Protective effects of paeoniflorin on acrolein-induced apoptosis in H9c2 cardiomyocytes.

机构信息

Department of Pharmacy, Ruikang Hospital, Guangxi University of Chinese Medicine, Nanning, Guangxi, PR China.

出版信息

Pak J Pharm Sci. 2020 Jul;33(4):1585-1592.

Abstract

Acrolein is a highly toxic unsaturated aldehyde which is abundant in many circumstances. People exposed to acrolein may have significant clinical relevance in human cardiotoxicity situations. Paeoniflorin (PEF) is a bioactive glucoside isolated from the roots of Paeonia lactiflora Pall. It is reported that PEF performs a beneficial role in cardiovascular system. The aim of the current research was to evaluate the potential protective effect of PEF against acrolein-induced apoptotic damage in H9c2 cardiomyocytes. This study revealed that PEF exerted a protective effect on acrolein-induced cardiomyocyte apoptosis.
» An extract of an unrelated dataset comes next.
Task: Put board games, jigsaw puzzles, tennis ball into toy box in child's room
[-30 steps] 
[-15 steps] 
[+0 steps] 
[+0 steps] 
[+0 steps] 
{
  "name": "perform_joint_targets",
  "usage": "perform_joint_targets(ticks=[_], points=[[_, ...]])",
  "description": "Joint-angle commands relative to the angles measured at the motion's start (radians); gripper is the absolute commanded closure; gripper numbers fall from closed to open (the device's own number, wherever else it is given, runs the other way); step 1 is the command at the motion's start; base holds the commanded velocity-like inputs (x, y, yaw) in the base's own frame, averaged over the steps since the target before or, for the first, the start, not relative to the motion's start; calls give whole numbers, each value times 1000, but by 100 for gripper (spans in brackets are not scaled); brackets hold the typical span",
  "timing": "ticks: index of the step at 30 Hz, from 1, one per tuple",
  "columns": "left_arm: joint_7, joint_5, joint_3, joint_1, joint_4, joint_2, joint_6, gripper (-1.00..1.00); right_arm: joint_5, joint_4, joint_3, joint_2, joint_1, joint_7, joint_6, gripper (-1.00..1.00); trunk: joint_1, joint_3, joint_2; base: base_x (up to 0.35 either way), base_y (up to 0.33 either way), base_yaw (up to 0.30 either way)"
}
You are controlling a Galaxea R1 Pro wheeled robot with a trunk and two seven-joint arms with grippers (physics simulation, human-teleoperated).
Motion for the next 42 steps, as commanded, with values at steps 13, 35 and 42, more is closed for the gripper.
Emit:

Furthermore, treatment with acrolein could markedly increase the levels of reactive oxygen species (ROS) and expression of cleavage of caspase-9 and caspase-3 in H9c2 cardiomyocytes, which were significantly reversed by co-treatment with PEF (100uM). These results demonstrated that PEF protects H9c2 cardiomyocytes against acrolein-induced cardiomyocyte injury via decreasing ROS production and down regulating caspases cascade reaction, indicating that PEF is a potential therapeutic agent for cardiac toxic environmental pollutant injury.

摘要

丙烯醛是一种在许多情况下含量丰富的高毒性不饱和醛。接触丙烯醛的人可能在人类心肌毒性情况下具有重要的临床相关性。芍药苷(PEF)是从芍药根中分离得到的一种生物活性糖苷。有报道称,PEF 在心血管系统中发挥有益作用。本研究旨在评估 PEF 对丙烯醛诱导的 H9c2 心肌细胞凋亡损伤的潜在保护作用。这项研究表明,PEF 对丙烯醛诱导的心肌细胞凋亡具有保护作用。此外,用丙烯醛处理可显著增加 H9c2 心肌细胞中活性氧(ROS)的水平和半胱天冬酶-9 和半胱天冬酶-3 的裂解表达,用 PEF(100μM)共同处理可显著逆转这一现象。这些结果表明,PEF 通过减少 ROS 产生和下调半胱天冬酶级联反应来保护 H9c2 心肌细胞免受丙烯醛诱导的心肌细胞损伤,表明 PEF 是治疗心脏毒性环境污染物损伤的潜在治疗剂。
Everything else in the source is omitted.